Eight illusions were tested in Experiment 2 ( Figure 3 ): the Ebbinghaus (EB), horizontal-vertical (HV), Müller-Lyer (ML), Poggendorff (PD), Ponzo (PZ), two variants of the contrast (CS and CS2), and White (WH) illusions. As in Experiment 1, a method of adjustment was used, i.e., participants had to adjust the size (EB, HV, ML, PZ), position (PD), or shade of gray (CS, CS2, WH) of an element to match the size, position, or shade of gray, respectively, of a reference on the screen by moving the computer mouse. The reference and adjustable elements were the central disks in the Ebbinghaus illusion, the horizontal and vertical segments in the horizontal-vertical illusion, the vertical segments with inward-and outward-pointing arrows in the Müller-Lyer illusion, the left and right parts of the interrupted diagonal in the Poggendorff illusion, the upper and lower horizontal segments in the Ponzo illusion, the inside squares in one variant of the contrast illusion (CS), the two disks in the other variant of the contrast illusion (CS2), and the two columns of rectangles in the White illusion. There were two reference-dependent conditions for each illusion: one element (or series of elements, in the case of the White illusion) was in turn the reference or the adjustable element. For example, in the Ponzo illusion, the task was either to adjust the length of the upper horizontal segment so that it appeared to be the same length as the lower one, or to adjust the length of the lower horizontal segment so that it appeared to be the same length as the upper one. Stimuli were anti-aliased and lines were drawn with a width of about 0.1 degree. Illusions are described in further detail in the Supplementary File. Black and white had a luminance of ≈ 1 cd/m 2 and ≈ 176 cd/m 2 , respectively.

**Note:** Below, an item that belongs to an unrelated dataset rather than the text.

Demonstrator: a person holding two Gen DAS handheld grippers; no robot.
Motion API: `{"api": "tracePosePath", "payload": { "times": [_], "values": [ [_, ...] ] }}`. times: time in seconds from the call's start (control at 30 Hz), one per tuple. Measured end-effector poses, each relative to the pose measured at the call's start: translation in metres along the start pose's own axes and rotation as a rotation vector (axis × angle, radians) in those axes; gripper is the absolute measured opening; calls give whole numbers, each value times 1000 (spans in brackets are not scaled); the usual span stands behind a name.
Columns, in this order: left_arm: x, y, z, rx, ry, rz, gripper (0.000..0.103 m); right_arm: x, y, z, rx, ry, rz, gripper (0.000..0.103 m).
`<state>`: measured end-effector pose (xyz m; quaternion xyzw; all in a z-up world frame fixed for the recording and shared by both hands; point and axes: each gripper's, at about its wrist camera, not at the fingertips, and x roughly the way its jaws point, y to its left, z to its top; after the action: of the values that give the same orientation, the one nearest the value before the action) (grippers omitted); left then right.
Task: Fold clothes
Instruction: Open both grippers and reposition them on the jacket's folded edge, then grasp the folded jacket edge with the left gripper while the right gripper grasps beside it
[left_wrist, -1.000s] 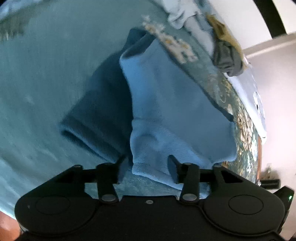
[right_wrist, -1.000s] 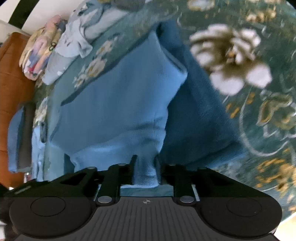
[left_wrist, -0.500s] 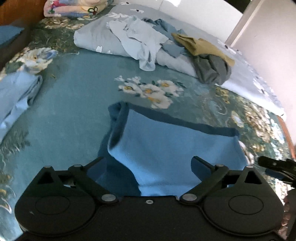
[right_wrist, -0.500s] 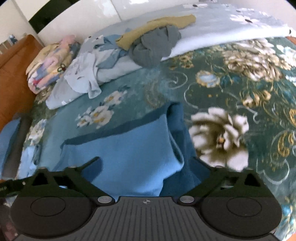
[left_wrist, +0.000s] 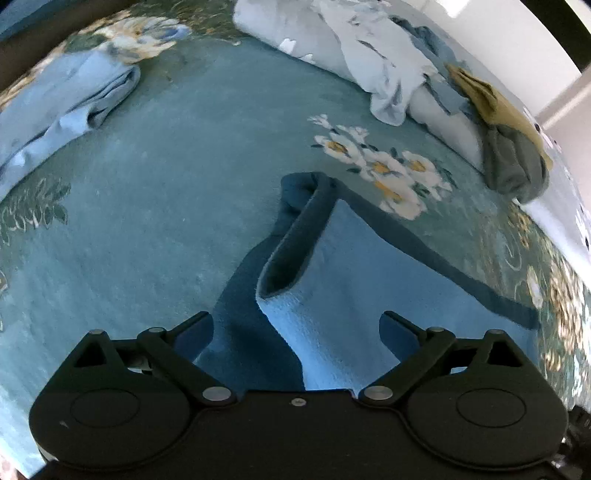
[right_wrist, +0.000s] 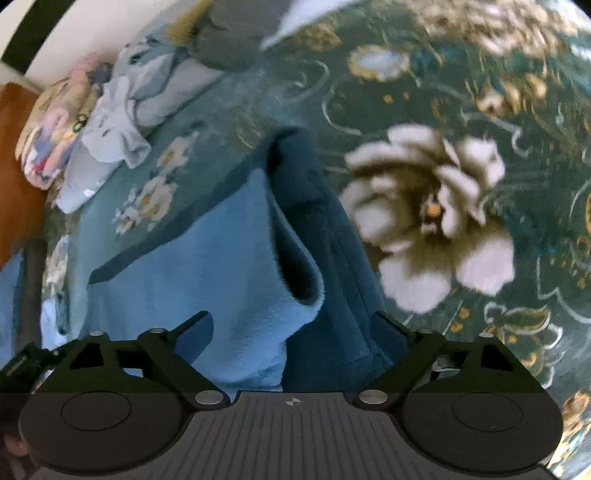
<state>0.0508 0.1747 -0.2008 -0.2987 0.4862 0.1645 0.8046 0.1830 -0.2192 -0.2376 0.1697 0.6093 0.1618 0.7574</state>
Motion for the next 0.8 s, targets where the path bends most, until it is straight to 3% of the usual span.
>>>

Participants were tested in 12 sessions with at least a 1-day break between two sessions. Participants were tested at days 1, 2, 3, 4, 5, 8, 9, 10, 11, 12, 19 , and 33 at about the same time of the day. Each session lasted for about 10 to 20 minutes.

On the first day of testing, the experimenter first explained the task to the participants. Then, participants completed eight practice trials (one of each illusion with a reference-dependent condition randomly chosen by the computer) in a random order to familiarize with the adjustment procedure.

Each session consisted of 32 trials since each condition (8 illusions × 2 reference-dependent conditions = 16 conditions) was tested twice. The order of presentation of the 32 trials was randomly chosen by the computer for each participant and each session. Participants were asked to refrain from any prior knowledge about visual illusions. Importantly, no feedback was provided. The experimenter stayed in the experimental room during the experiment and answered any questions.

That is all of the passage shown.